Editor’s Note: Read the poetry of Judith Chalmer, a longtime Vermont resident, and you’ll come away with the sense of having witnessed this deeply humble — and quietly powerful — poet engage in the art of braiding together a challah in the style of the old country. As represented here, her four interwoven thematic strands include Jewish inheritance, maternal sensibility, fear of mortality, and tenderness towards her surrounding environment. Although her body of work isn’t limited to these subjects, such recurring concerns mark her as a poet rooted in equal respect for the past and present.

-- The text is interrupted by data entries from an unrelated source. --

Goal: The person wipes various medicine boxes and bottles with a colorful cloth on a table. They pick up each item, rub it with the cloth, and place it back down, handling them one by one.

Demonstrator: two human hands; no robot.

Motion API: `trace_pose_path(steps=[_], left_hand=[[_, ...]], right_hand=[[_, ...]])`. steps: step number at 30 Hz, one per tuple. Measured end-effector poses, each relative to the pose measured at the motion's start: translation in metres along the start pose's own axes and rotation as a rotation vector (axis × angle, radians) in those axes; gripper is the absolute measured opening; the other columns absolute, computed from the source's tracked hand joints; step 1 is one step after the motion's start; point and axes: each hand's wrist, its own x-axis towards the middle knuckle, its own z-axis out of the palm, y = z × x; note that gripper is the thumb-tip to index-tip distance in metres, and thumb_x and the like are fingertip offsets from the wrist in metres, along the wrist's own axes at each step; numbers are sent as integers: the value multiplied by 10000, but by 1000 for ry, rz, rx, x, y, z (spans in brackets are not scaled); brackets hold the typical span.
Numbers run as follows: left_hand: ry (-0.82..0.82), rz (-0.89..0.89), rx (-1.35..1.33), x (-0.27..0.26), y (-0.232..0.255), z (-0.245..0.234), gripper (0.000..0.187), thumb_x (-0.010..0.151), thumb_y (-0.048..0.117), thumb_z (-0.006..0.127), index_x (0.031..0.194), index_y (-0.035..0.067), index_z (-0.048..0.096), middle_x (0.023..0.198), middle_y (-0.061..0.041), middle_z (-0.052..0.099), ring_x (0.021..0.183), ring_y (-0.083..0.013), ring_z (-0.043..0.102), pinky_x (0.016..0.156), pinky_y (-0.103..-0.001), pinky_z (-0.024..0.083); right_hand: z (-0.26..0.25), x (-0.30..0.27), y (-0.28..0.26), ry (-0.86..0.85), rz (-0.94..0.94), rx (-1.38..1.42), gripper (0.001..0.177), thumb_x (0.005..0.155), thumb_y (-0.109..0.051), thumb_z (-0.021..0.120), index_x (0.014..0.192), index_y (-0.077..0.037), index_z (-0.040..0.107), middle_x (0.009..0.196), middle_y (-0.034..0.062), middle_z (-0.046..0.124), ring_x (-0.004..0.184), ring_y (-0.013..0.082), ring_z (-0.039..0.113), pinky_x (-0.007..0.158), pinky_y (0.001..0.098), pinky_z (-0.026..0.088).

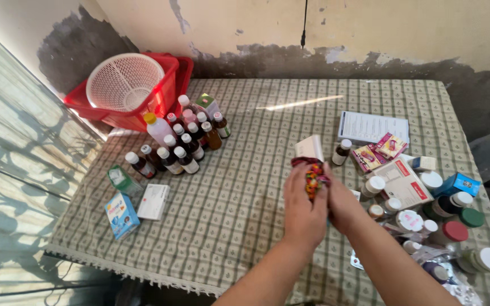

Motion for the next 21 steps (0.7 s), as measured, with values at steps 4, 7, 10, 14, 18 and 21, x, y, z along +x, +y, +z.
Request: trace_pose_path(steps=[4,7,10,14,18,21], left_hand=[[220,48,48,34,-9,-54,476,959,143,609,1408,8,528,1559,-217,470,1488,-427,375,1226,-493,285],[227,-10,57,48,-16,-104,438,972,151,588,1391,26,555,1554,-191,493,1482,-399,408,1237,-475,302],[191,51,113,34,-13,-124,509,995,142,575,1474,2,480,1599,-201,448,1531,-425,323,1238,-491,261],[13,76,85,-1,-6,-141,528,983,114,595,1481,-5,466,1587,-209,450,1527,-438,328,1236,-498,272],[-16,191,99,4,-11,-165,521,935,57,598,1445,2,507,1568,-223,477,1510,-448,357,1238,-492,283],[129,176,35,33,-23,-183,479,952,42,584,1426,0,524,1525,-210,529,1456,-390,459,1218,-454,336]], right_hand=[[60,-24,16,-20,-59,-410,657,998,-546,283,1509,-166,447,1479,50,587,1332,173,559,1095,356,439],[89,-34,37,-41,-175,-757,703,1022,-568,258,1518,-103,438,1514,60,555,1378,154,519,1133,323,395],[117,-26,53,-62,-194,-524,689,1029,-549,269,1514,-89,436,1515,66,528,1370,163,500,1124,327,395],[141,-13,44,-72,-135,-44,725,1042,-560,270,1456,-15,509,1374,159,623,1227,257,601,1046,389,481],[164,-15,23,-14,-297,-118,587,1052,-426,422,1497,-48,475,1349,99,623,1208,208,585,1005,383,493],[188,-23,16,15,-389,-410,622,975,-261,596,1543,-135,375,1376,92,624,1247,172,584,1022,361,497]])
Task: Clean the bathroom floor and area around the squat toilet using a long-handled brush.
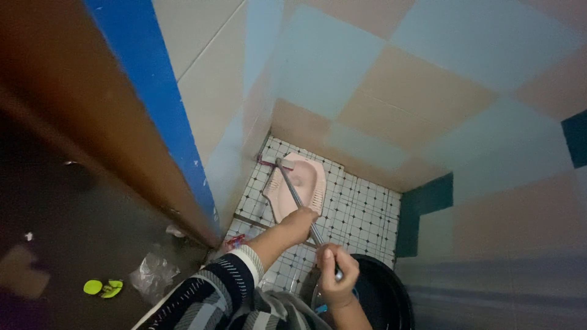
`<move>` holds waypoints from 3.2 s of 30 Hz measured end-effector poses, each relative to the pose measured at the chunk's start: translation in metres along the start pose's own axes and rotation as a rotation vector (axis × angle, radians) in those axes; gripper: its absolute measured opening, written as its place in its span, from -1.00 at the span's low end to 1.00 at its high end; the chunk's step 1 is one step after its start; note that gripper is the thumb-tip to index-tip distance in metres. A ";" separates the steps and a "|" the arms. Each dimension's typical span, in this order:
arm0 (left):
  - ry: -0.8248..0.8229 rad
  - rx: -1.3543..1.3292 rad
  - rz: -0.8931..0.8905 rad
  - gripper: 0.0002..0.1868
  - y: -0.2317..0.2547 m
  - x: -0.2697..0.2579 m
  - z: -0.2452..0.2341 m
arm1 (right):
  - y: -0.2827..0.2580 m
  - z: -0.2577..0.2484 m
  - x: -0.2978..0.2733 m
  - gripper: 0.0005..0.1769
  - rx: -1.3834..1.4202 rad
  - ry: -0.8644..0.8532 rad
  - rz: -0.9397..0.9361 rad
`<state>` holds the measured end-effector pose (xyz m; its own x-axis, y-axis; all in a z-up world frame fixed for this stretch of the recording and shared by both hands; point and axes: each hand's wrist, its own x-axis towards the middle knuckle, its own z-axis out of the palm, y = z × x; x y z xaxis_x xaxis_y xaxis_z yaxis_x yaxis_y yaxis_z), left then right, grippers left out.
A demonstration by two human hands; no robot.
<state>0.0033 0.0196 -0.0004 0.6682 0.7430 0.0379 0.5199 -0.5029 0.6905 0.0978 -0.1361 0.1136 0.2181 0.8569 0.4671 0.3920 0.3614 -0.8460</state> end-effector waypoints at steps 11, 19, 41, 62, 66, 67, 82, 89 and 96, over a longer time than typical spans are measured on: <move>-0.124 0.022 -0.045 -0.80 0.083 -0.064 -0.016 | -0.065 -0.040 -0.040 -0.77 -0.060 0.052 0.131; -0.142 -0.025 -0.002 -0.77 0.124 -0.106 -0.019 | -0.108 -0.063 -0.065 -0.71 0.022 0.211 0.399; 0.018 -0.057 0.026 -0.79 0.004 -0.008 0.014 | -0.012 -0.006 -0.009 -0.78 -0.041 0.070 0.016; -0.148 0.020 -0.041 -0.79 0.088 -0.062 -0.026 | -0.062 -0.041 -0.036 -0.77 -0.018 0.031 0.172; -0.172 0.015 -0.012 -0.77 0.101 -0.086 -0.023 | -0.097 -0.050 -0.045 -0.79 -0.079 0.066 0.193; -0.185 0.005 -0.015 -0.77 0.108 -0.092 -0.027 | -0.104 -0.053 -0.048 -0.78 -0.083 0.073 0.214; -0.071 -0.031 0.068 -0.85 0.061 -0.073 -0.009 | -0.086 -0.026 -0.039 -0.73 -0.040 0.098 0.172; -0.092 -0.065 0.008 -0.80 0.032 -0.030 -0.020 | -0.020 -0.012 -0.018 -0.75 0.048 0.120 0.175; -0.005 -0.086 0.013 -0.85 -0.025 0.015 0.009 | 0.008 0.009 0.008 -0.79 -0.098 0.030 -0.040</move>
<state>0.0051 0.0397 -0.0232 0.6772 0.7345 0.0435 0.4643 -0.4724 0.7492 0.0942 -0.1229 0.1081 0.2265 0.8307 0.5085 0.4863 0.3559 -0.7980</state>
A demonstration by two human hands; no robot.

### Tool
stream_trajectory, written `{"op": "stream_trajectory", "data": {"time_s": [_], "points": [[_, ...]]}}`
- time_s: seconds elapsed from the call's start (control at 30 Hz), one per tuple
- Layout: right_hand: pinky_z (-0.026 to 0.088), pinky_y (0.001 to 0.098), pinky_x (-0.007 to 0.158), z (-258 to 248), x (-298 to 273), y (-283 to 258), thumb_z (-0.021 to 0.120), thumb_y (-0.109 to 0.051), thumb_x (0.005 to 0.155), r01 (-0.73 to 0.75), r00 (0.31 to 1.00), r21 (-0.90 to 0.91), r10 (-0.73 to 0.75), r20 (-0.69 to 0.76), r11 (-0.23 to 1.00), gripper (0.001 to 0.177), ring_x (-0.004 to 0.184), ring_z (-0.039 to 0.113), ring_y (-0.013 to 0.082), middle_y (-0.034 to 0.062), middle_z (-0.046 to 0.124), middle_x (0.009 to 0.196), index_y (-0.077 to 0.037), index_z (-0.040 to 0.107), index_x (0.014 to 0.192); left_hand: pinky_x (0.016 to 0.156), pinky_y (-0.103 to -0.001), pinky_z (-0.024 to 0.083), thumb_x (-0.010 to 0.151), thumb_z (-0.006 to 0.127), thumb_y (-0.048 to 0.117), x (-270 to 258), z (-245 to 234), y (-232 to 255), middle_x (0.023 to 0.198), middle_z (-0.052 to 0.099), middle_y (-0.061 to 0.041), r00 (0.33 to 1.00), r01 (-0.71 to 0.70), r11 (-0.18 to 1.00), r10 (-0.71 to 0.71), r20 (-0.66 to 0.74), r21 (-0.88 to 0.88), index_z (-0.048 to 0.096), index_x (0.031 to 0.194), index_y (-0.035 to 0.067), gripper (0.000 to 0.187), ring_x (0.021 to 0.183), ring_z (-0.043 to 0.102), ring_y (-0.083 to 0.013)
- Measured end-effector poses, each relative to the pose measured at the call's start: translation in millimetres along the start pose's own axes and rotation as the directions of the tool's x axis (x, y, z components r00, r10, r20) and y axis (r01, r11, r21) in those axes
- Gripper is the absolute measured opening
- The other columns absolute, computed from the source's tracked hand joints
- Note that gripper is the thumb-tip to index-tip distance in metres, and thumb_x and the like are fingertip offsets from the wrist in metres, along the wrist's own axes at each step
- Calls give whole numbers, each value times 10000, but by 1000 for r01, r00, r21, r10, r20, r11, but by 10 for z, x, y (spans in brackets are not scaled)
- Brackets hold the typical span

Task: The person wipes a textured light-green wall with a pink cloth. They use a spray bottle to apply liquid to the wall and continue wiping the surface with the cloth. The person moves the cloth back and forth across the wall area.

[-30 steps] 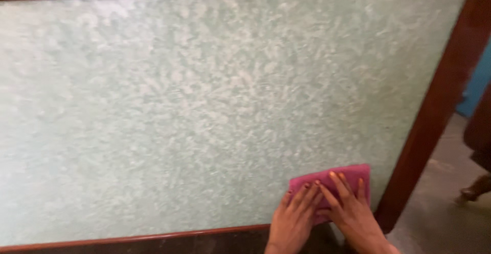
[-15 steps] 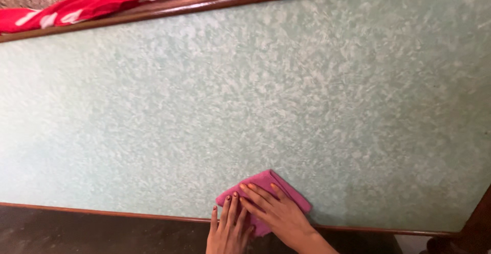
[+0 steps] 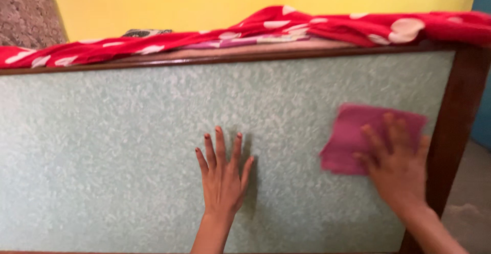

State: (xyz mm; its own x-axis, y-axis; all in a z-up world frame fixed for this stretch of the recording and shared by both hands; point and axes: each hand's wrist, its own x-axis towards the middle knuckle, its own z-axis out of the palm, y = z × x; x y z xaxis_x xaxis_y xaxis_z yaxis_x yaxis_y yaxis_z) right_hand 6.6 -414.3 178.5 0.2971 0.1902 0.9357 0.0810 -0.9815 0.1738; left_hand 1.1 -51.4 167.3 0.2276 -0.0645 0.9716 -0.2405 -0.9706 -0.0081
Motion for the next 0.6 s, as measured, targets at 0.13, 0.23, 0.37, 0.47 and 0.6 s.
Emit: {"op": "stream_trajectory", "data": {"time_s": [0.13, 0.23, 0.37, 0.47, 0.6], "points": [[119, 761, 1205, -144, 290, 88, 536, -497, 1033, -221, 962, 149, 240, -131, 964, 674, 1598, 159, 471, 250, 195, 1733, -199, 404, 1624, 1180, -656, 164, 996, 540, 464, 379, -102, 148, 1683, 96, -223, 981, 180, 982, -176, 77, -52, 367, 1579, 160, 680, 1528, 104, -484], [124, 760, 1213, -97, 558, -310, 525, -483, 1103, -201, 940, 187, 243, -241, 962, 662, 1584, 149, 522, 250, 199, 1714, -205, 338, 1674, 1179, -641, 163, 990, 528, 489, 411, -169, 159, 1685, 92, -203, 969, 209, 977, -201, 146, -41, 359, 1576, 172, 688, 1526, 106, -470], [205, 704, 1200, -6, 894, -1284, 532, -401, 1057, -67, 977, 296, 122, -172, 953, 534, 1581, 198, 408, 210, 249, 1675, -304, 402, 1566, 1172, -639, 156, 987, 525, 503, 356, -193, 78, 1678, 106, -189, 970, 178, 982, -166, 176, -56, 373, 1576, 173, 693, 1522, 111, -460], [245, 692, 1162, -26, 841, -2008, 572, -351, 972, 137, 985, 159, -118, -126, 978, 587, 1542, 248, 367, 194, 245, 1657, -329, 440, 1544, 1212, -624, 160, 999, 524, 523, 301, -206, -59, 1738, 117, -146, 958, 163, 986, -149, 245, -39, 428, 1461, 123, 619, 1575, 120, -411], [219, 635, 1169, -27, 450, -2235, 598, -350, 921, 194, 980, 369, -199, -25, 909, 603, 1529, 261, 310, 134, 269, 1648, -353, 473, 1511, 1184, -630, 162, 962, 530, 541, 49, -312, -232, 1692, 174, -88, 969, 87, 993, -66, 239, -81, 395, 1560, 155, 724, 1544, 148, -359]]}}
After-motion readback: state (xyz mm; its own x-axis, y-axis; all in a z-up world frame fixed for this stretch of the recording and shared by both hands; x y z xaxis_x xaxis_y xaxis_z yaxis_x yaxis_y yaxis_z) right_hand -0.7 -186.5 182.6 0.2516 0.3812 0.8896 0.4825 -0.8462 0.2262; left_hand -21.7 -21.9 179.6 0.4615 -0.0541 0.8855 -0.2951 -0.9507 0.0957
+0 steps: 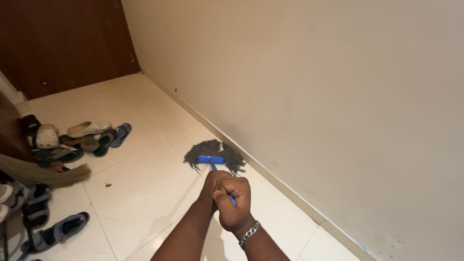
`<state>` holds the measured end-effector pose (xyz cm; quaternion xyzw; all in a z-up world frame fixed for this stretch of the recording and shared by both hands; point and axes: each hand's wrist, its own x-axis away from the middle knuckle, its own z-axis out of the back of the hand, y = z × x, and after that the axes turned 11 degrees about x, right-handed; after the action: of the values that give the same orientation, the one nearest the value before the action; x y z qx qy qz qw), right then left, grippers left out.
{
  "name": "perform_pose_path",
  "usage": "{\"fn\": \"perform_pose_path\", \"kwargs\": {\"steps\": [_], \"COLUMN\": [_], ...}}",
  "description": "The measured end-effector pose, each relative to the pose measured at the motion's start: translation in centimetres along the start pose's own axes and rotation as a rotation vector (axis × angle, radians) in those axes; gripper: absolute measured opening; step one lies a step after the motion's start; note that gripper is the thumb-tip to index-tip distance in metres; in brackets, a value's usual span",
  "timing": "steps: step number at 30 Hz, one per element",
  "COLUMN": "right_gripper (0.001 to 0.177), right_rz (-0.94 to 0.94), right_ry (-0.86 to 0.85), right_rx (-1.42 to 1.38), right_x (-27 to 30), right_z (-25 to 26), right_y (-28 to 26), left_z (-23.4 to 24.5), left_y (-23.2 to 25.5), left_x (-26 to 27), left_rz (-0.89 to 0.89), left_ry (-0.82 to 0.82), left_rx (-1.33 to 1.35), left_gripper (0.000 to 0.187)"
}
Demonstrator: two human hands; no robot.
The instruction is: The person holds a mop with both hands and moves the mop head back and forth across a tiled floor to clean the area near a doorway and shoe rack.
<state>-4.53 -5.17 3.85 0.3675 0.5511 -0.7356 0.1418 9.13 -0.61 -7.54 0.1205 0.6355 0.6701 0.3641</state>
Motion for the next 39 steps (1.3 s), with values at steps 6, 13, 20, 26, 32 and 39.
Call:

Through her poems, Chalmer grants us access to the loved ones who preceded her, as well as an intimate look at her investment in both the next generation and the surviving natural world that will be her legacies. — Susan Comninos
ON FINDING OLD AGE UNFATHOMABLE
The old woman who is and isn’t me lifts a stick
from the mud in America and calls the shape she has drawn
her mother. It’s me, says the continent. It’s me,
says the girl who was and wasn’t me. You’re wrong,
says the woman. There’s no mud in my thinking.
Come here, says the girl. There’s a house you can enter
but only in a dream, hallway after hallway on your knees.
I’m looking for the samovar, says my mother. I gave it away,
I tell her, and on the spot, my old Dostoyevsky, the one
with the mosaic of sadness on the cover that I loved so much
in high school, crumbles like a cough in the unquiet air.
Which continent are we on, asks my mother. Both, I tell her,
each vast and snowy and smelling of hemlock, of thyme
and the ingredients of a thick, starchy soup. I step toward her
but a rock at the bottom slips out from my foot and I’m head down
in the dirt like a buried spoon. Histrionics, rumbles my mother.
I miss you, I say. You forgive me, she asks? A lot, but then
it starts up again, I say. And her, she nods at the girl,
have you abandoned her? It’s not her, I say, that’s the problem.
It’s the twenty-year-old, and the thirty. They don’t dare
show their faces. Maybe, says the girl, you’re not looking.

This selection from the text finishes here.